PROBLEM DESCRIPTION:
Only the lines from the one containing "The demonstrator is" through the one containing "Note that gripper" should be printed, exactly as they appear below, with both ends included.

RECORDED DATA:
.....

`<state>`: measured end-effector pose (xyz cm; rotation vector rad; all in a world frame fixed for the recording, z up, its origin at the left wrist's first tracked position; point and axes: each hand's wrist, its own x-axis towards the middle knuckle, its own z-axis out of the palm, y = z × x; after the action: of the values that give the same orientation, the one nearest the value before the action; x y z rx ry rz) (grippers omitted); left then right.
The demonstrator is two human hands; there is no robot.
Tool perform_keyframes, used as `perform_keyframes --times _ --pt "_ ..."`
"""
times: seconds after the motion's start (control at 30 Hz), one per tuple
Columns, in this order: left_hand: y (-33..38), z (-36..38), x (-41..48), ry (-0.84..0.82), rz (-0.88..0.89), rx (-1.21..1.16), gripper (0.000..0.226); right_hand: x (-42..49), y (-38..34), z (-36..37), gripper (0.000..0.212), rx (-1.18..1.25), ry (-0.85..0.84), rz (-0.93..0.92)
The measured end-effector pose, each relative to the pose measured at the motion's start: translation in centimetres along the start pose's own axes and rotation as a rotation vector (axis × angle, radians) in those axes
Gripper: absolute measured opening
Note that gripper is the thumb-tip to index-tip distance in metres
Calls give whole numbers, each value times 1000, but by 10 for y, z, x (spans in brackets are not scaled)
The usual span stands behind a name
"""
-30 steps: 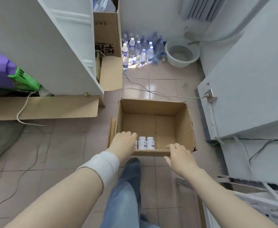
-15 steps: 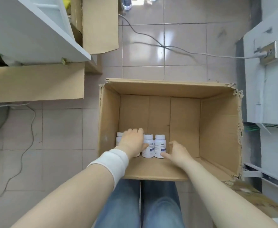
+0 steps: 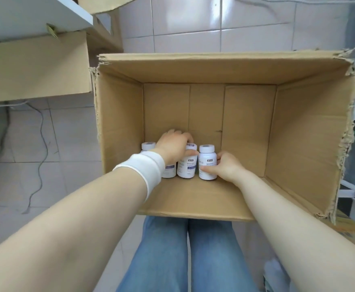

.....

RESULT OF THIS EXERCISE:
The demonstrator is two human hands; there is no robot.
Tool perform_keyframes, used as `perform_keyframes --times _ --pt "_ ..."`
"""
times: seconds after the motion's start (control at 30 Hz), one per tuple
Columns, in this order: left_hand: y (-33..38), z (-36..38), x (-41..48), ry (-0.84..0.82), rz (-0.88..0.89), rx (-1.21..1.16), gripper (0.000..0.226); right_hand: x (-42..49), y (-38..34), z (-36..37), gripper (0.000..0.212), rx (-1.18..1.25), ry (-0.85..0.84), rz (-0.93..0.92)
The measured end-effector pose, each relative to the pose measured at the motion's start: translation in centimetres along the start pose's own axes and rotation as a rotation vector (axis × angle, radians) in those axes
Gripper: absolute measured opening
Note that gripper is the thumb-tip to index-tip distance in metres

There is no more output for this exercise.